All entries below must be reproduced without a single change.

Source data:
- - - -
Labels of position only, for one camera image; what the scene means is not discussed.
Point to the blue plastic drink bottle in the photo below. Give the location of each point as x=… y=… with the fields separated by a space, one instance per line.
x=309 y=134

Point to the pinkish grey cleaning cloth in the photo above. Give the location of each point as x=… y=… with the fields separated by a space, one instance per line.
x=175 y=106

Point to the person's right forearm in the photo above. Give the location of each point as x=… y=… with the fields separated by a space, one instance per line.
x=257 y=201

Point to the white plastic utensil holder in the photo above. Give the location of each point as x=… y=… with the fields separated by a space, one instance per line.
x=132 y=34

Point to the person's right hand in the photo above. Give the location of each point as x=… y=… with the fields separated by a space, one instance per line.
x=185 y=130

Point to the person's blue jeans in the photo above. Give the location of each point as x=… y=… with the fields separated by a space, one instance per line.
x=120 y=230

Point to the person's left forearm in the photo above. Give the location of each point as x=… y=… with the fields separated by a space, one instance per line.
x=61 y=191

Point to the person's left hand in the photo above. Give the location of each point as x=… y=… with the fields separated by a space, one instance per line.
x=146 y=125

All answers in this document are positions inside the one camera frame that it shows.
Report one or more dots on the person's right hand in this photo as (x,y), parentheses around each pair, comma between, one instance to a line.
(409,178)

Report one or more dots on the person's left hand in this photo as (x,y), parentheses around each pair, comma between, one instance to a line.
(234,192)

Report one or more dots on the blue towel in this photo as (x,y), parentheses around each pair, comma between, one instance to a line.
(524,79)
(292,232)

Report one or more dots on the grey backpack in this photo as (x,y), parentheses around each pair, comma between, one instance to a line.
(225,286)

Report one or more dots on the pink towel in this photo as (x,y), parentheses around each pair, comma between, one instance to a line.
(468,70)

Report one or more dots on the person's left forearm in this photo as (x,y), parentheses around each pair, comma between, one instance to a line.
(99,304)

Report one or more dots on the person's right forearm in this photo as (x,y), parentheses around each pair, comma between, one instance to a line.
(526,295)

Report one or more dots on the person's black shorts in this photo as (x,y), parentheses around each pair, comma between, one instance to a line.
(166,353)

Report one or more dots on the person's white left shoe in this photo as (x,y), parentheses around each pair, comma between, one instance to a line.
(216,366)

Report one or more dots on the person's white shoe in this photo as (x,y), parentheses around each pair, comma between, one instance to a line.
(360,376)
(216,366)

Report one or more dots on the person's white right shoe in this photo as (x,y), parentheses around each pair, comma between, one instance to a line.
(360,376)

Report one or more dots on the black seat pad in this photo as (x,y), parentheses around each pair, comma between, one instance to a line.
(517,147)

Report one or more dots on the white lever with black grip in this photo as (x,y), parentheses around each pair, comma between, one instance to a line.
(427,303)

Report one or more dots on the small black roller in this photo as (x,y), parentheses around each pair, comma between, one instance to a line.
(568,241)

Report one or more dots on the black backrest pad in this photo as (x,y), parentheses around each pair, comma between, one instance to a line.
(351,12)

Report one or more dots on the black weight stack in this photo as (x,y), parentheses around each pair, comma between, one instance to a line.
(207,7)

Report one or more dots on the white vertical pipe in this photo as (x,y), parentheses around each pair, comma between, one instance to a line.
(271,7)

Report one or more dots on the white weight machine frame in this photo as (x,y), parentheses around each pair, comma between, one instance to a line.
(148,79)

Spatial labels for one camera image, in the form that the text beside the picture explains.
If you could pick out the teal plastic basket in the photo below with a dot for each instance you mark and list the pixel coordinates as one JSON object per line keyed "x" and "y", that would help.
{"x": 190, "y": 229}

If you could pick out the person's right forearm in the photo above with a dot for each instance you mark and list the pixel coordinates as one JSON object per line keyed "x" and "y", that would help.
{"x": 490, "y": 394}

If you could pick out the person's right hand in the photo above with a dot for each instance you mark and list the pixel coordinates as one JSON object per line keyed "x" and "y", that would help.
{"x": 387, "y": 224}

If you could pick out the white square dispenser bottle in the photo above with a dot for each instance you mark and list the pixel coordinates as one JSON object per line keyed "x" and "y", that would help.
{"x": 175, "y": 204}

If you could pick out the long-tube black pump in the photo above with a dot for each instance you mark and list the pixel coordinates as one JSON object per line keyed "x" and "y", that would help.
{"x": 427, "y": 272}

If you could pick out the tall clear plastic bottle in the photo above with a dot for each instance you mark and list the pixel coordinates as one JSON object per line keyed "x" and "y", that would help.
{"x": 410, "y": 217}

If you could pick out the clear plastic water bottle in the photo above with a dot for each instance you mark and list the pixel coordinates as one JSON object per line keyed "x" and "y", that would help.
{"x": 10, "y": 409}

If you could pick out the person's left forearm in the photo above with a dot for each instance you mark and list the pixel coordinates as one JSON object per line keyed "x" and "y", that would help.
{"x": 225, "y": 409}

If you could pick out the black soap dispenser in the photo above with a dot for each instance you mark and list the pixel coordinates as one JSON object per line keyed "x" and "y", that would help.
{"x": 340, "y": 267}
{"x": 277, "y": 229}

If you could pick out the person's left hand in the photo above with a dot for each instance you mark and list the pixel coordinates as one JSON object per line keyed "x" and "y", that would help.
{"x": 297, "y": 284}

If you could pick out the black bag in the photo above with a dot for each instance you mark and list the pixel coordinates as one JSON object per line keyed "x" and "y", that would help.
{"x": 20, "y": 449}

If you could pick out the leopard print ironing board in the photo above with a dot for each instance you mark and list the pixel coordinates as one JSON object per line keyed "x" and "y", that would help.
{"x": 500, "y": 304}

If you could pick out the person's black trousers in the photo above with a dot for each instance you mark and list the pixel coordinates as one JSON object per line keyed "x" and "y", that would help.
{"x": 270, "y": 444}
- - - -
* **Task answer**
Labels of position only, for one camera image; what the scene means is not discussed.
Point to the blue plastic drink bottle in the photo below. Give the location of each point as x=… y=… with the fields separated by a space, one instance per line.
x=309 y=134

Point to the pinkish grey cleaning cloth in the photo above. Give the location of each point as x=… y=… with the fields separated by a space, one instance per line.
x=175 y=106

Point to the person's right forearm in the photo above. Give the location of each point as x=… y=… with the fields separated by a space, one instance per line.
x=257 y=201

Point to the white plastic utensil holder in the photo above. Give the location of each point as x=… y=… with the fields separated by a space, one instance per line.
x=132 y=34

Point to the person's right hand in the photo above. Give the location of each point as x=… y=… with the fields separated by a space, one instance per line.
x=185 y=130

Point to the person's blue jeans in the photo above. Give the location of each point as x=… y=… with the fields separated by a space, one instance per line.
x=120 y=230

Point to the person's left forearm in the photo above. Give the location of each point as x=… y=… with the fields separated by a space, one instance per line.
x=61 y=191

Point to the person's left hand in the photo above. Give the location of each point as x=… y=… with the fields separated by a space, one instance per line.
x=146 y=125

All answers in this document are positions inside the one camera frame that it shows.
Report one or more dots on the person's right hand in this photo as (x,y), parentheses around each pair, comma between, one instance to a line.
(409,178)

Report one or more dots on the person's left hand in this photo as (x,y), parentheses around each pair, comma between, one instance to a line.
(234,192)

Report one or more dots on the blue towel in this photo as (x,y), parentheses around each pair, comma between, one instance to a line.
(524,79)
(292,232)

Report one or more dots on the grey backpack in this photo as (x,y), parentheses around each pair, comma between, one instance to a line.
(225,286)

Report one or more dots on the pink towel in this photo as (x,y), parentheses around each pair, comma between, one instance to a line.
(468,70)

Report one or more dots on the person's left forearm in this photo as (x,y), parentheses around each pair, comma between, one instance to a line.
(99,304)

Report one or more dots on the person's right forearm in this photo as (x,y), parentheses around each pair, comma between, one instance to a line.
(526,295)

Report one or more dots on the person's black shorts in this photo as (x,y), parentheses around each pair, comma between, one instance to a line.
(166,353)

Report one or more dots on the person's white left shoe in this photo as (x,y), parentheses around each pair, comma between, one instance to a line.
(216,366)

Report one or more dots on the person's white shoe in this photo as (x,y), parentheses around each pair, comma between, one instance to a line.
(360,376)
(216,366)

Report one or more dots on the person's white right shoe in this photo as (x,y), parentheses around each pair, comma between, one instance to a line.
(360,376)

Report one or more dots on the black seat pad in this photo as (x,y), parentheses around each pair, comma between, one instance to a line.
(517,147)

Report one or more dots on the white lever with black grip in this photo as (x,y), parentheses around each pair, comma between, one instance to a line.
(427,303)

Report one or more dots on the small black roller in this photo as (x,y), parentheses around each pair, comma between, one instance to a line.
(568,241)

Report one or more dots on the black backrest pad in this photo as (x,y), parentheses around each pair, comma between, one instance to a line.
(351,12)

Report one or more dots on the black weight stack in this photo as (x,y), parentheses around each pair, comma between, one instance to a line.
(207,7)

Report one or more dots on the white vertical pipe in this photo as (x,y), parentheses around each pair, comma between, one instance to a line.
(271,7)

Report one or more dots on the white weight machine frame in this photo as (x,y), parentheses around each pair, comma between, one instance to a line.
(148,79)

Spatial labels for one camera image, in the form that the text beside the picture explains.
If you could pick out the teal plastic basket in the photo below with a dot for each instance you mark and list the pixel coordinates as one JSON object per line keyed "x" and "y", that would help.
{"x": 190, "y": 229}

If you could pick out the person's right forearm in the photo above with a dot for each instance you mark and list the pixel coordinates as one JSON object per line keyed "x" and "y", that would help.
{"x": 490, "y": 394}

If you could pick out the person's right hand in the photo above with a dot for each instance you mark and list the pixel coordinates as one JSON object per line keyed "x" and "y", that would help.
{"x": 387, "y": 224}

If you could pick out the white square dispenser bottle in the photo above with a dot for each instance you mark and list the pixel coordinates as one JSON object per line keyed "x" and "y", that would help.
{"x": 175, "y": 204}

If you could pick out the long-tube black pump in the photo above with a dot for each instance you mark and list the pixel coordinates as one JSON object per line keyed "x" and "y", that would help.
{"x": 427, "y": 272}

If you could pick out the tall clear plastic bottle in the photo above with a dot for each instance you mark and list the pixel coordinates as one JSON object per line keyed "x" and "y", that would help.
{"x": 410, "y": 217}

If you could pick out the clear plastic water bottle in the photo above with a dot for each instance you mark and list the pixel coordinates as one JSON object per line keyed "x" and "y", that would help.
{"x": 10, "y": 409}

If you could pick out the person's left forearm in the photo above with a dot for each instance you mark and list the pixel coordinates as one JSON object per line keyed "x" and "y", that would help.
{"x": 225, "y": 409}

If you could pick out the black soap dispenser in the photo above with a dot for each instance you mark and list the pixel coordinates as one JSON object per line keyed "x" and "y", that would help.
{"x": 340, "y": 267}
{"x": 277, "y": 229}

If you could pick out the person's left hand in the photo above with a dot for each instance you mark and list the pixel coordinates as one JSON object per line keyed "x" and "y", that would help.
{"x": 297, "y": 284}

If you could pick out the black bag in the photo above with a dot for each instance you mark and list the pixel coordinates as one JSON object per line keyed "x" and "y", that would help.
{"x": 20, "y": 449}

If you could pick out the leopard print ironing board in the photo above with a dot for each instance you mark and list the pixel coordinates as one JSON object per line keyed "x" and "y", that would help.
{"x": 500, "y": 304}

If you could pick out the person's black trousers in the photo above with a dot for each instance you mark and list the pixel coordinates as one JSON object per line keyed "x" and "y", that would help.
{"x": 270, "y": 444}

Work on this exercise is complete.